The development of field sampling designs that employ multiple reference and polluted sites has been proposed as an alternative to the traditional upstream vs. downstream approach used in most biomonitoring studies. Spatially extensive monitoring programs can characterize ecological conditions within an ecoregion and provide the necessary background information to evaluate future changes in water quality. We measured physicochemical characteristics, heavy‐metal concentrations, and benthic macroinvertebrate community structure at 95 sites in the Southern Rocky Mountain ecoregion in Colorado, USA. Most sites (82%) were selected using a systematic, randomized sampling design. Each site was placed into one of four metal categories (background, low, medium, and high metals), based on the cumulative criterion unit (CCU), which we defined as the ratio of the instream metal concentration to the U.S. Environmental Protection Agency criterion concentration, summed for all metals measured. A CCU of 1.0 represents a conservative estimate of the total metal concentration that, when exceeded, is likely to cause harm to aquatic organisms. Although the CCU was less than 2.0 at most (66.3%) of the sites, values exceeded 10.0 at 13 highly polluted stations. Differences among metal categories were highly significant for most measures of macroinvertebrate abundance and all measures of species richness. We observed the greatest effects on several species of heptageniid mayflies (Ephemeroptera: Heptageniidae), which were highly sensitive to heavy metals and were reduced by >75% at moderately polluted stations.
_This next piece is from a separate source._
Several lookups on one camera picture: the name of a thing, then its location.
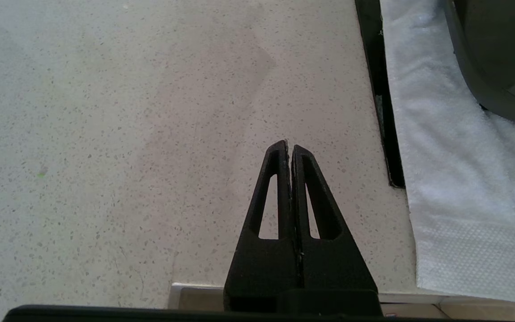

The influence of taxonomic aggregation on responses to metals was also greatest for mayflies. In general, total abundance of mayflies and abundance of heptageniids were better indicators of metal pollution than abundance of dominant mayfly taxa. We used stepwise multiple‐regression analyses to investigate the relationship between benthic community measures and physicochemical characteristics at the 78 randomly selected sites. Heavy‐metal concentration was the most important predictor of benthic community structure at these sites. Because of the ubiquitous distribution of heavy‐metal pollution in the Southern Rocky Mountain ecoregion, we conclude that potential effects of heavy metals should be considered when investigating large‐scale spatial patterns of benthic macroinvertebrate communities in Colorado's mountain streams.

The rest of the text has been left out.